Let’s talk about saying what you mean.
The idea might not seem to be terribly relevant to three large men rolling around on the ground, but had another large man not failed in the saying what you mean derby that took place just a few minutes before this picture was snapped there would have been a very different story to tell.
And The New York Jets have bumbled their way out of the upcoming NFL playoffs, but when the question of saying what you mean came up a couple of weeks ago things looked very different.
Saying What You Mean
Saying what you mean fits hand-in-glove with one of our recurring themes: in marketing, authenticity matters. Sure, even the idea of authenticity can seem inauthentic, but simply saying what you mean is a big deal and can go a long way; people can tell when you’re making it all up instead of telling the truth.

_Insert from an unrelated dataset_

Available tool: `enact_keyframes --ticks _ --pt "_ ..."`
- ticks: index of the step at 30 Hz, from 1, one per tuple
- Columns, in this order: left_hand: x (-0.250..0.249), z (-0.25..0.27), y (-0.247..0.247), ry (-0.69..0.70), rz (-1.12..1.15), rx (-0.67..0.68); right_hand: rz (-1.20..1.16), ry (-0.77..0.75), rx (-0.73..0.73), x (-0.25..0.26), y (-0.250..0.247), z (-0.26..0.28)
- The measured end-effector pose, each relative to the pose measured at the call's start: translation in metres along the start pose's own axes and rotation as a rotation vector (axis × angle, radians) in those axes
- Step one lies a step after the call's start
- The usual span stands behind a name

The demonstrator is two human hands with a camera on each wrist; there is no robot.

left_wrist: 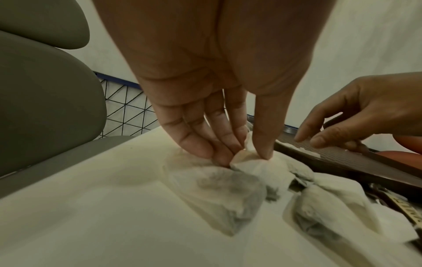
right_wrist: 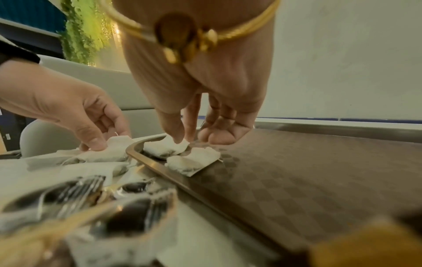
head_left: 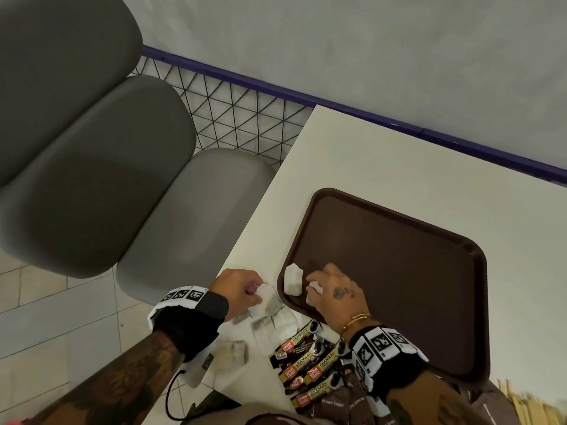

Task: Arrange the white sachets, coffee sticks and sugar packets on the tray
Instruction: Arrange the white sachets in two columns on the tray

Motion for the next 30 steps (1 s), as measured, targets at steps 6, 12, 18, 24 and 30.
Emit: enact_keyframes --ticks 6,12,18,24,30 --pt "0.000 -0.001 0.003 -0.003 -0.010 -0.001 0.091 -0.310 0.025 0.028 0.008 -0.001" --pt "-0.001 0.001 0.003 -0.001 -0.029 0.003 0.197 -0.280 0.130 0.028 0.025 -0.004" --pt "0.002 0.002 0.004 -0.025 0.007 -0.014 0.156 -0.216 0.104 0.029 0.035 0.004" --pt "0.001 0.002 0.003 -0.031 0.002 -0.012 -0.038 -0.089 0.176 0.027 0.041 -0.003" --pt "0.002 0.001 0.005 -0.025 0.000 -0.005 -0.094 -0.012 -0.035 -0.002 0.008 -0.001"
Point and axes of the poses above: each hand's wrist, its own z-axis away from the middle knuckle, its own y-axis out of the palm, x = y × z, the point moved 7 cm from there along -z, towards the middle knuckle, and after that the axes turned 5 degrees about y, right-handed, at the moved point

I’ve taken issue with the NFL before; its stance on use of the term “Super Bowl” is mind-numbingly draconian, and the NFL walks a very odd line between capitalism, socialism, and whining about an anti-trust exemption they just don’t deserve. But as with most businesses the NFL has a long-standing history of precision in language and it popped up during the coin toss preceding overtime of a recent game.
The New England Patriots won that coin toss. Inexplicably, they elected to kick off, which is a strategic mistake, period if you understand the rules associated with regular-season NFL games going to overtime. New England’s coach Bill Belichick understands those rules and is known as one of the great strategists in NFL history, so despite his claims otherwise it’s difficult to believe he intended to kick off, given the choice.
What happened is that Patriot’s player Matthew Slater said the Patriots wanted to kick. The options are to kick, receive, or choose to defend a particular goal. Presumably Slater meant to opt for the latter, but it isn’t what he said. The saying what you mean issue cropped up here. It was sloppy. It was unintentional. And once that horse left the barn it didn’t matter.
There’s a precedent. In the 1962 AFL Championship game, the Kansas City Chiefs’ Abner Haynes won the overtime coin toss and said “we’ll kick to the clock”. The wording was unfortunate; what he MEANT was that the Chiefs wished to defend a particular goal, and was assuming that selecting that would cause the other team to make the secondary choice of receiving. But Haynes said “we’ll kick”. It was not an example of saying what you mean, even though he meant it to be.
On the Internet, the smallest of tweaks to your marketing language matters. Unless you’re Kim Kardashian, no-one is waiting for you to talk; you need to cut through the noise to get any attention. And that starts with simply saying what you mean. Just ask Angie’s List how easy it is to blow away trust.